> [What is required] Both the line containing "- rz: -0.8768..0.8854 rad" and the line containing "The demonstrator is" belong to the span. Output exactly that span from the listing below, and nothing outside it.

○ ○ ○

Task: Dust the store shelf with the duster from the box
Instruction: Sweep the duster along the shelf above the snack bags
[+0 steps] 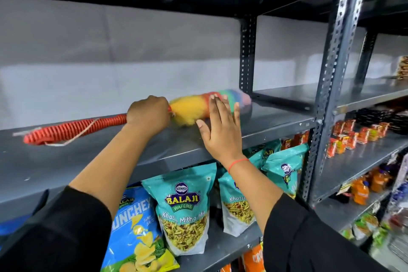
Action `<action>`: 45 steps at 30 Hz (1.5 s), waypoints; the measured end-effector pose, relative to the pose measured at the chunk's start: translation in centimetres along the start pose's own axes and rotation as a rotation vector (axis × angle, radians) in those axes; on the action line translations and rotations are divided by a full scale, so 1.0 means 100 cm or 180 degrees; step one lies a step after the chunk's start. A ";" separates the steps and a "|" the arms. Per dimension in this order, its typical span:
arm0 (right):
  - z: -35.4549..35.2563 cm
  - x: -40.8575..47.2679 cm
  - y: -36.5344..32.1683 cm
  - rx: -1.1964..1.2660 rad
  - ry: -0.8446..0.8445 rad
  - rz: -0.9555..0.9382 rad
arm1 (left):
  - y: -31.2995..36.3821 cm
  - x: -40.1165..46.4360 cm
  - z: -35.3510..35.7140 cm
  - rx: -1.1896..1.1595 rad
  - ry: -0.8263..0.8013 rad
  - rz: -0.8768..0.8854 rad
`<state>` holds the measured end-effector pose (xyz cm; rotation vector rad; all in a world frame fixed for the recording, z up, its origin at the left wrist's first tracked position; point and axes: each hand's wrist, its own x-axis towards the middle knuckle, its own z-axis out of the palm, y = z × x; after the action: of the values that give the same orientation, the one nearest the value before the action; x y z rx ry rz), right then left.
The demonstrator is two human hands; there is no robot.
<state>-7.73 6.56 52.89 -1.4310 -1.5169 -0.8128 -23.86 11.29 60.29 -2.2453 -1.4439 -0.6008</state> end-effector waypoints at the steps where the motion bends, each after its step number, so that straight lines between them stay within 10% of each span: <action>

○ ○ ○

> [Task result]
  - rz: -0.8768..0.8854 rad
`<state>` holds the measured end-effector pose (xyz cm; rotation vector rad; all in a world frame fixed for the recording, z up, its origin at the left wrist's first tracked position; point and axes: each hand's wrist, its own x-axis towards the middle knuckle, its own z-axis out of the palm, y = z × x; after the action: of the values that give the same orientation, the one nearest the value before the action; x y z rx ry rz), right then left.
The demonstrator is two human hands; there is no robot.

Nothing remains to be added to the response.